Misery, Disease, Death: Mission Accomplished
Kurt Nimmo, Another Day in the Empire
So, what mission did Bush and crew accomplish?
"Poverty is rampant throughout Iraq with more than half the population lacking basic means to survive, a government survey shows," notes Kamal al-Basri.
The survey by the Central Statistical Bureau says that 43 percent of Iraqis suffer from 'absolute poverty’ and another 11 percent of them live in 'abject poverty’.
Both terms are measures aid organizations use to quantify poverty in the world and they refer to people below poverty level.
People in absolute poverty lack the necessary food, clothing or shelter to survive and 43 percent of Iraqis now fall into that category, the survey says.
People in abject poverty lack a minimum income or consumption level necessary to meet basic needs and 11 percent of Iraqis are in that category, according to the survey.
The study is the result of a nation-wide survey of families across the country and takes into consideration the millions of Iraqis who have been displaced or forced to flee abroad.
The survey is the largest and most comprehensive the bureau has conducted in the past four years. Hundreds of researchers and civil servants working in its offices in Iraq were involved.

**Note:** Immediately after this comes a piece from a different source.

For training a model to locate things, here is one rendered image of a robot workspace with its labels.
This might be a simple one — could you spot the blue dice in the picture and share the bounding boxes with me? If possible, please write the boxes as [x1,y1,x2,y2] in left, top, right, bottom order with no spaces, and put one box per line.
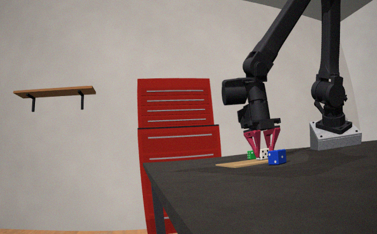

Before the one-worlder Bush Senior invaded Iraq, the United Nations noted: "Advances in provision of health care have been notable. Major hospital construction projects have given the country a first-class range of medical facilities, both in the larger towns and through a series of clinics in rural areas…. In the constitution of Iraq, it is stated that health is the right of every citizen. Iraqi health policy is in line with the goal of health for all, with special emphasis on care of infants and mothers. Attention has also been given to equitable distribution of services and on community participation."
"The Iraqi healthcare system was one of the most advanced of its kind in the 1970s and 1980s," William Aaronson, associate professor of healthcare management at The Fox School, told Sunita Kaul of the Daily Star. "But the current war, coupled with the 1990 UN-imposed sanctions, the 1991 Gulf War and subsequent periods of lawlessness and looting, have left the healthcare system in total shambles. It has been set back almost 50 years," precisely as planned. "During and immediately after the recent conflict, some 12 percent of hospitals were partially damaged and seven percent were looted. More than 30 percent of the facilities that provided family planning services were destroyed. The country’s two major public health laboratories, in Baghdad and in Basra, were destroyed."
Of course, the real mission is to wipe the slate clean in Iraq and, indeed, much of the Arab and Muslim Middle East, and if that requires killing a few million people, so be it because, as Donald Rumsfeld said before he was shown the door, democracy is messy and stuff happens.
Stuff like typhoid, dysentery, hepatitis, cholera, polio, poverty, and starvation.